_AIM OF THE TASK:_
Work out how many lines of this material hold the word "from". Write only that number.

========================

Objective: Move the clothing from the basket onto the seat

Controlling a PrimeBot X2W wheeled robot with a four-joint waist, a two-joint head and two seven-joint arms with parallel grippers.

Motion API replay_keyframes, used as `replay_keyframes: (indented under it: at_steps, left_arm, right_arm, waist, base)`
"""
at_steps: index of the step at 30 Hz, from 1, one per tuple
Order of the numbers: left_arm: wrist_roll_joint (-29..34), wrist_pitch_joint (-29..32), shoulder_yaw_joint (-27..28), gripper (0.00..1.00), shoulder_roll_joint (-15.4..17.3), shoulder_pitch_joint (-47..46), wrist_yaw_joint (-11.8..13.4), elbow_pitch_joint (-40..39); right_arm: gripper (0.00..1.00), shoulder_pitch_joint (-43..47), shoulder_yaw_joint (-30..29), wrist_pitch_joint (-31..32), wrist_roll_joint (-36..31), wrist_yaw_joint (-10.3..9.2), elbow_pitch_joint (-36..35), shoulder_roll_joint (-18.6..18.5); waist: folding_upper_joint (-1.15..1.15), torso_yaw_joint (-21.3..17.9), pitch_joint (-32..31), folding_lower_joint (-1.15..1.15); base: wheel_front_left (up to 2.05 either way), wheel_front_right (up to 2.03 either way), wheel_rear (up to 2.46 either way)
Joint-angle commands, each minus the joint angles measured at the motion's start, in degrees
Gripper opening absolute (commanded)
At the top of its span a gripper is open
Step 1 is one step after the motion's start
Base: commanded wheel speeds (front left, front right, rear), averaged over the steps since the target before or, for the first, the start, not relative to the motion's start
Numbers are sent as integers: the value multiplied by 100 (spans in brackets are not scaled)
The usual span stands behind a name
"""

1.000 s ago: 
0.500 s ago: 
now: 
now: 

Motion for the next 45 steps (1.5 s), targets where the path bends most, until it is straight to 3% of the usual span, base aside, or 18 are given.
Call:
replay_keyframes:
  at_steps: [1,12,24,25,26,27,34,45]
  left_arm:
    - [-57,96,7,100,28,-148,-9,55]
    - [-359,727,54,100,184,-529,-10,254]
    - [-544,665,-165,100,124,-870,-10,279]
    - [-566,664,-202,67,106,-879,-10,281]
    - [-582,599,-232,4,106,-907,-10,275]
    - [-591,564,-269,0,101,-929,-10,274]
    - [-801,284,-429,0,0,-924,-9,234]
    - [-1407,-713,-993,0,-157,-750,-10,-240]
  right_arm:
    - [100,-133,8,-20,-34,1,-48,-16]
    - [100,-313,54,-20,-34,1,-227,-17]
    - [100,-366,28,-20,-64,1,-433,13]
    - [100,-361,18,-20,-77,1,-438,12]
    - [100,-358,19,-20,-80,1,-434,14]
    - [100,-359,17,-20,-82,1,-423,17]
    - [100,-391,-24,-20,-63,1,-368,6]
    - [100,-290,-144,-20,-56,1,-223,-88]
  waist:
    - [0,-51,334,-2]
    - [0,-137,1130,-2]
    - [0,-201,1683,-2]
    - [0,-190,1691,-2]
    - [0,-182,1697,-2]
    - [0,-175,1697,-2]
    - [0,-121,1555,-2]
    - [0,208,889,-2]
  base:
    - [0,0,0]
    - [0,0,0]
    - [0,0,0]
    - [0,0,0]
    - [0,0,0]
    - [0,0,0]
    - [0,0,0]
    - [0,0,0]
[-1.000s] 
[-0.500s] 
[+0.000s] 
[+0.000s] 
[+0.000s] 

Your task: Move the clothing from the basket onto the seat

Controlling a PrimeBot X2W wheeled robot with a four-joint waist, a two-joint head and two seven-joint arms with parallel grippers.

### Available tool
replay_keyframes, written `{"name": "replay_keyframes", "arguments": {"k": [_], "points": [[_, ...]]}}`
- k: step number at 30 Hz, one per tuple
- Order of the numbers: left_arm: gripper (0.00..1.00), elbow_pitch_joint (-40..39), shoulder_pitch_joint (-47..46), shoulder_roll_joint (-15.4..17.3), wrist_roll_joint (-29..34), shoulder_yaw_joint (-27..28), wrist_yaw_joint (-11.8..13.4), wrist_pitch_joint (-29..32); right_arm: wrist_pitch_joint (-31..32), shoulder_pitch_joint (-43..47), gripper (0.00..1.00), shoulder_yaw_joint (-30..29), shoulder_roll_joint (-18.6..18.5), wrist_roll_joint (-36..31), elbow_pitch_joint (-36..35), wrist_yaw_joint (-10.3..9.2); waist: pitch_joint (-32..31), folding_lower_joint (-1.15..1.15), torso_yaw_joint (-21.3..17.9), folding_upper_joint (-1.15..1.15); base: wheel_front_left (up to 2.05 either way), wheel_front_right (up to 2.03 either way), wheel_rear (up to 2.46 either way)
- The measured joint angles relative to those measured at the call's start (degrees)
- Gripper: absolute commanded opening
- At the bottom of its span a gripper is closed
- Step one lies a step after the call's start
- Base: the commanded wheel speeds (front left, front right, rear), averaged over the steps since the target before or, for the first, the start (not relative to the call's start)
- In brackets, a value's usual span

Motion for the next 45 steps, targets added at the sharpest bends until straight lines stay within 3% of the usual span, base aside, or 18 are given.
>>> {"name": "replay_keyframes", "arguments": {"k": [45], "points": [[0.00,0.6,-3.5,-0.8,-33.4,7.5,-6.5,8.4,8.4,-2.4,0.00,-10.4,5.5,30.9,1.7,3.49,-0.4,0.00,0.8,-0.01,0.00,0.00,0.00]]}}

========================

_SOLUTION TO THIS TASK:_
3